During a college summer break, the two of us met at a resort town where we both worked— he as a short-order cook and me as a waitress.

I still remember how his cobalt-blue eyes flashed brightly through the kitchen’s small cook’s window as he grabbed my chicken-scratched food orders. Then I’d hear the sound of his booming voice as he turned to face the room’s dark interior and barked the orders to his crew. If I delayed picking up the finished dish from where it sat cooling under the infrared lights, he’d let me know — along with the rest of the restaurant’s guests.

Two years later, we married and began a great adventure together. We had our fair share of good times and also of lean years.

I lost my co-captain

Brad and I made a great team. Often it was the two of us against the world. He had my back, just as I had his.

We traveled across the United States twice, each time to start a new life. I knew I could count on him to face whatever was thrown at us head-on. I trusted him implicitly with our resources, his time, and, most importantly, with my heart.

A few years before his death, we opened a rental business. Our prior years as a couple had taught us how to depend on one another’s strengths, how to lean into one another. When things inevitably went wrong, he’d call me in a tizzy, knowing I’d help him see reason. He’d do the same for me.

I lost my best friend

His mom marveled at our similarities. We liked the same foods, leisure activities, books, movies, and TV shows. We camped, took walks, and worked out together. He was my best friend

And when he died, I lost someone irreplaceable.
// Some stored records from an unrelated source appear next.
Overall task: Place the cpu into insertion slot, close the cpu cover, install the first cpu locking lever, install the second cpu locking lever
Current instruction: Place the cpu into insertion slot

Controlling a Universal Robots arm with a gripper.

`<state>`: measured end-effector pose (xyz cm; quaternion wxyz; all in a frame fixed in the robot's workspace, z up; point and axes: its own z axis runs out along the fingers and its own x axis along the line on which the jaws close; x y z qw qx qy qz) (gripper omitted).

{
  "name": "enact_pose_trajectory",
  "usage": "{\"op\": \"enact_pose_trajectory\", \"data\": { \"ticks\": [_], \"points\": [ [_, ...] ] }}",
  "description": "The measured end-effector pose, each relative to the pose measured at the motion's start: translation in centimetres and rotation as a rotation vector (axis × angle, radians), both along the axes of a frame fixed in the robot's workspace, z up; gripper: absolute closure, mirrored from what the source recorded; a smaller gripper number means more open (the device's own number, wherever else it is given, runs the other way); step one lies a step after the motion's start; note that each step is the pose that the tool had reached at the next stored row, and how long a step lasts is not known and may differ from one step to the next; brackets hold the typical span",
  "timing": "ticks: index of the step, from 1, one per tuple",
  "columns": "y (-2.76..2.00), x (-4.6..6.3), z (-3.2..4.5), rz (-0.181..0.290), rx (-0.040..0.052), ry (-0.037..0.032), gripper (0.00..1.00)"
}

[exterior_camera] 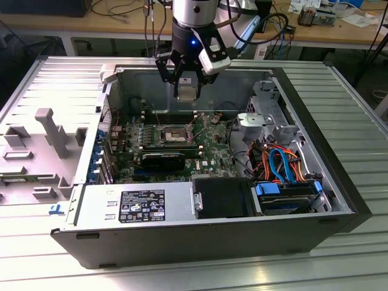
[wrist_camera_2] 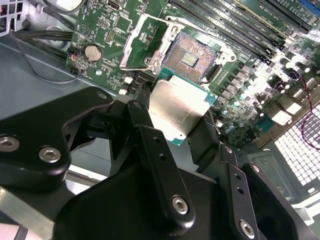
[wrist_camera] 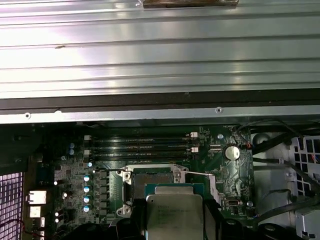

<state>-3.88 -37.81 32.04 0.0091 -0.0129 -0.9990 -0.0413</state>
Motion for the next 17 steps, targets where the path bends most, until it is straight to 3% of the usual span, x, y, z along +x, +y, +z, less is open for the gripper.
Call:
{"op": "enact_pose_trajectory", "data": {
  "ticks": [17],
  "points": [
    [-0.02, 0.0, -0.59, 0.0, -0.0002, -0.0001, 0.46]
  ]
}}
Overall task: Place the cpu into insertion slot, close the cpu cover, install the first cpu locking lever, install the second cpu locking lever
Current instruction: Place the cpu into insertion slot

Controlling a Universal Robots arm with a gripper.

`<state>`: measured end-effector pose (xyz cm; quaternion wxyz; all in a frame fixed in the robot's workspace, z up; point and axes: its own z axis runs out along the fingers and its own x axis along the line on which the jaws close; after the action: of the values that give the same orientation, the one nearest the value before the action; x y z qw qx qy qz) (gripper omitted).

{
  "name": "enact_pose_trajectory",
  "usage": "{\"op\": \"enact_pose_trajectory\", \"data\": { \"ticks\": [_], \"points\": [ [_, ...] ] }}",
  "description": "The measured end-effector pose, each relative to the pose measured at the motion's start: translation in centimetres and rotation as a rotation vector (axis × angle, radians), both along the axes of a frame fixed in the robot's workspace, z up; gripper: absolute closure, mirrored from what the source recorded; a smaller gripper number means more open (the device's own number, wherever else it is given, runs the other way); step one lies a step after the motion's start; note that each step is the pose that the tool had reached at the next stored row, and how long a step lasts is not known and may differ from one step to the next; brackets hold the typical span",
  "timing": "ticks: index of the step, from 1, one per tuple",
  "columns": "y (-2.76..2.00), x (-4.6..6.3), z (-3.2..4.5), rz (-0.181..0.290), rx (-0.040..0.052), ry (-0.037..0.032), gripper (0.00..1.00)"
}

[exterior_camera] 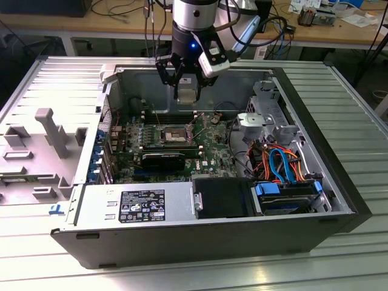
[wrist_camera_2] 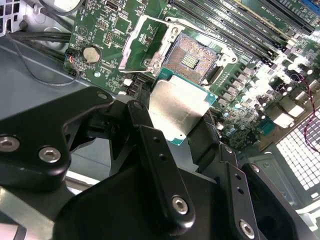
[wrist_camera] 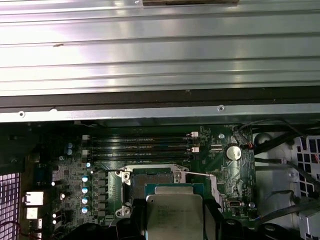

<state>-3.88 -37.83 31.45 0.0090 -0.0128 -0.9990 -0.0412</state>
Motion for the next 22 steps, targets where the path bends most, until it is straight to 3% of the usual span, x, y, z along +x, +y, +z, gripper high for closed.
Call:
{"op": "enact_pose_trajectory", "data": {
  "ticks": [22],
  "points": [
    [-0.01, -0.01, -0.48, 0.0, 0.0, 0.0, 0.46]
  ]
}}
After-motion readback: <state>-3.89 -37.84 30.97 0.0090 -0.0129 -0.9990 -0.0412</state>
I still catch myself thinking of something he’d find funny and wishing I could share it with him. I miss the feel of his arms around me, how he’d comfort me when I was scared or sad. Or, how we’d lounge in bed most Saturday mornings and chat, catching each other up on the week. Those would be the moments when we’d discuss an issue with one of the kids. He’d often offer a different perspective — something I couldn’t see.

We lost a family member

With Brad’s death, I lost an instrumental member of the family — my partner, my extended family’s brother-in-law and son-in-law, and my children’s father. My sons may find other male mentors. But, they will never enjoy that special kind of father-son bond with a person who will cheer them up or chew them out. The head-of-the-family chair sits empty at our table.

Brad’s absence has left a gaping hole in all of our lives. No one else will be able to fill his spot. We are carrying on without him, but with a limp.

Divorce isn’t more painful, it's just different.

No, I’m sorry to disagree with the continuing education professor, but he’s wrong. Divorce is not a more painful loss. It’s just a different kind of a loss.

Loving someone deeply leaves an indelible mark on our hearts. When the person is gone, we feel their loss as an ache.

David Kessler, author of Finding Meaning: The Sixth Stage of Grief, said in an Unlocking Us podcast,

“Each person’s grief is as unique as their fingerprint. But what everyone has in common is that no matter how they grieve, they share a need for their grief to be witnessed.”
None of us will escape the sting of death. All of us will experience loss, just in our own unique way.

There are days I find myself missing my dear friend and husband. I think I always will.

I'm thankful that the human's capacity to love is infinite. It is amazing how our hearts expand to allow new people in our lives. When the right new person comes along, I know my love for the new guy will be just as special but different.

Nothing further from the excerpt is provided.